====== Records supplied ======

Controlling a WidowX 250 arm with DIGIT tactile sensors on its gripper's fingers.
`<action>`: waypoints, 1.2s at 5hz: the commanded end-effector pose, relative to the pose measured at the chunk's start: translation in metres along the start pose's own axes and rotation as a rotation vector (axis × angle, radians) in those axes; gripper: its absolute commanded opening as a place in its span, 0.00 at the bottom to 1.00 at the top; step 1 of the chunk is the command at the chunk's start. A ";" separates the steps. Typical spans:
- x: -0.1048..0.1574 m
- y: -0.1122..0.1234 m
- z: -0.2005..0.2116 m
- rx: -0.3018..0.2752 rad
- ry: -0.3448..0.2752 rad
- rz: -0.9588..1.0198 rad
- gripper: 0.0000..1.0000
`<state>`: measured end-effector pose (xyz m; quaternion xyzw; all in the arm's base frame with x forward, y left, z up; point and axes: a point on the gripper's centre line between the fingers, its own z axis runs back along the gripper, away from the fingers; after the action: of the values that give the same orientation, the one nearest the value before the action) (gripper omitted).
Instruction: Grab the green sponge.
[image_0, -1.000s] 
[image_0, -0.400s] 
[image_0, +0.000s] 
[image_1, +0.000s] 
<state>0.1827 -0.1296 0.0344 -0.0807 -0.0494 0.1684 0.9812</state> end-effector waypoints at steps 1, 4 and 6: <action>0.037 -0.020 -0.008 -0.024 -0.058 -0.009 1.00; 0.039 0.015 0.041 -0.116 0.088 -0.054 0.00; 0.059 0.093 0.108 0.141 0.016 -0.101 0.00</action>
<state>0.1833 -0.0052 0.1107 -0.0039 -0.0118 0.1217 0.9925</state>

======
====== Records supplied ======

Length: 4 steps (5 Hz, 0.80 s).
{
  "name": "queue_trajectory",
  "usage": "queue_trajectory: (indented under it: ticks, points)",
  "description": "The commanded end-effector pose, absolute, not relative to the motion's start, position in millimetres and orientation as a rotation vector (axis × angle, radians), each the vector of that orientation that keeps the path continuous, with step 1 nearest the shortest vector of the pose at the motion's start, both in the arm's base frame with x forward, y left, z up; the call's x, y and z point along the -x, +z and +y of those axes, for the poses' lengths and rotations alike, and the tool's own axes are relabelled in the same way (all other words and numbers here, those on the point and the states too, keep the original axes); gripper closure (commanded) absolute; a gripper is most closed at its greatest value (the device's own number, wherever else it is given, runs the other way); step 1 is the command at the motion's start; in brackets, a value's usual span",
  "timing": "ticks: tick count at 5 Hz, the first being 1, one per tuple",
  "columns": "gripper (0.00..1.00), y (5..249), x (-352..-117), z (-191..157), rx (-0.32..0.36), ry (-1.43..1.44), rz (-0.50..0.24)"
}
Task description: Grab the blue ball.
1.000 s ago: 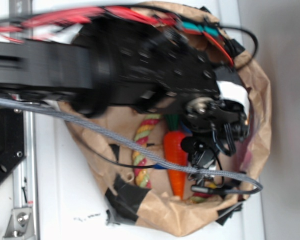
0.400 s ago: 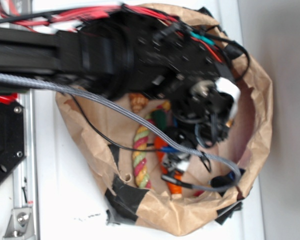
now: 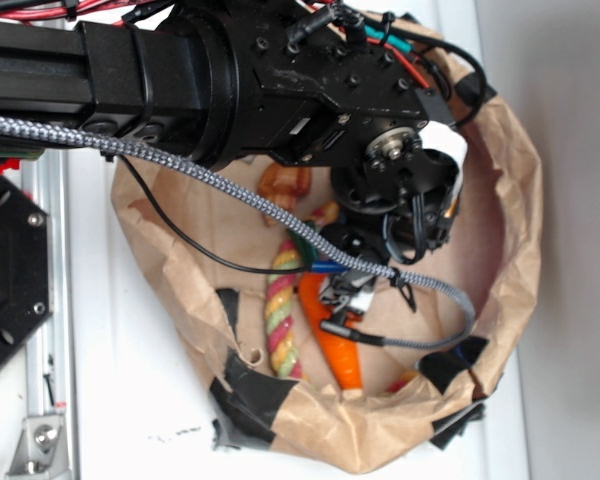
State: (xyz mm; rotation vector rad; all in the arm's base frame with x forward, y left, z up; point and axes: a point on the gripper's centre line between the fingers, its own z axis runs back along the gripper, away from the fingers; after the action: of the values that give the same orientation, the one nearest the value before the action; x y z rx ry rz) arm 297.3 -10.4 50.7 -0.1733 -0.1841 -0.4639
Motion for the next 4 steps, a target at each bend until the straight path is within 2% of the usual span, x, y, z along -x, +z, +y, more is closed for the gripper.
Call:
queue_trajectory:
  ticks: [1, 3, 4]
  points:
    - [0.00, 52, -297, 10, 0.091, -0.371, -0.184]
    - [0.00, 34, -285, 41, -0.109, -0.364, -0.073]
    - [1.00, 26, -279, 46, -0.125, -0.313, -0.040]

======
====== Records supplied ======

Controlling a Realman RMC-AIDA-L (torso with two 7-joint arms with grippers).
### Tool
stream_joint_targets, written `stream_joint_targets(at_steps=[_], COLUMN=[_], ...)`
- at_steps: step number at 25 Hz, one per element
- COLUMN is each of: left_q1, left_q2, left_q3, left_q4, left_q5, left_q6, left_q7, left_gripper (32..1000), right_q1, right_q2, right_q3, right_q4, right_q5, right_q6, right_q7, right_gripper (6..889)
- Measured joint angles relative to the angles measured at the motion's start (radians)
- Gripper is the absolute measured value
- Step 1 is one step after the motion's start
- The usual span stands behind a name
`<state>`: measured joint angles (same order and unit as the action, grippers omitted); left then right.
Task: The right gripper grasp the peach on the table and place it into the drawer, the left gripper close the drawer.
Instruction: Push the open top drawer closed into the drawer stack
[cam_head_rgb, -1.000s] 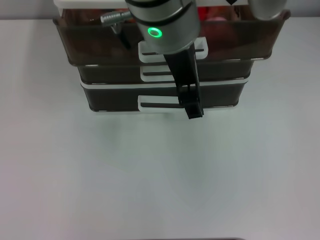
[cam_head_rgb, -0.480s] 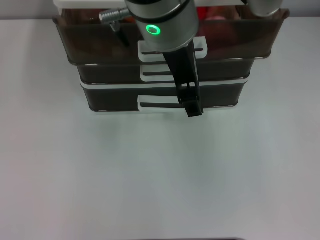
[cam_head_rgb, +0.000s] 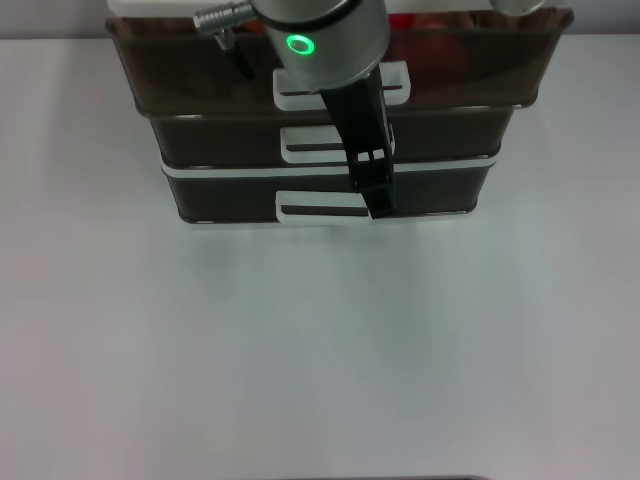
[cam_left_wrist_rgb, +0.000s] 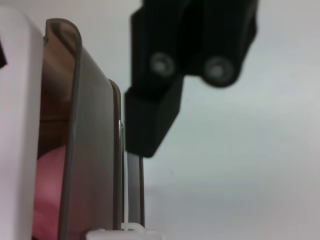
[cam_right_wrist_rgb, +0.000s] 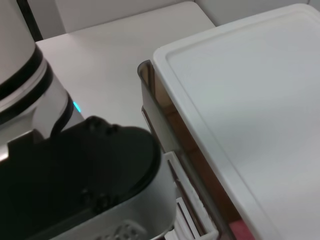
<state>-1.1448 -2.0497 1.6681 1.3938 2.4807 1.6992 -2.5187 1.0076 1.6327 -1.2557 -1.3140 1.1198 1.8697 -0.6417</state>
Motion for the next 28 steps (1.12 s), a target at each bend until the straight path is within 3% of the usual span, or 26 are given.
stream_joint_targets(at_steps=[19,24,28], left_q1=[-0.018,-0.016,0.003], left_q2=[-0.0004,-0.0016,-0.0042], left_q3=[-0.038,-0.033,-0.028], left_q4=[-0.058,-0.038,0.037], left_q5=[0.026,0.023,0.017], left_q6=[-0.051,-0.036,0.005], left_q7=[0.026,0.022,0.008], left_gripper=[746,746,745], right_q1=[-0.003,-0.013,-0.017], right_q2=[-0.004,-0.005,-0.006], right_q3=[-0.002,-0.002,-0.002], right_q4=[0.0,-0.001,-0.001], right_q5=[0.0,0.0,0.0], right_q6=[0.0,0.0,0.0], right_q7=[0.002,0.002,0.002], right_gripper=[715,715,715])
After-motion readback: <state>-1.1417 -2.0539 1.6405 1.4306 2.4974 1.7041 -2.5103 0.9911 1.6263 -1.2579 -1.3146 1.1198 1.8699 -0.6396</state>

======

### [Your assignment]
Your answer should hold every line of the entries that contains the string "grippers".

### [Completed exercise]
Controlling a Realman RMC-AIDA-L (torso with two 7-joint arms with grippers).
`<state>`: measured joint angles (same order and unit as the action, grippers omitted); left then right.

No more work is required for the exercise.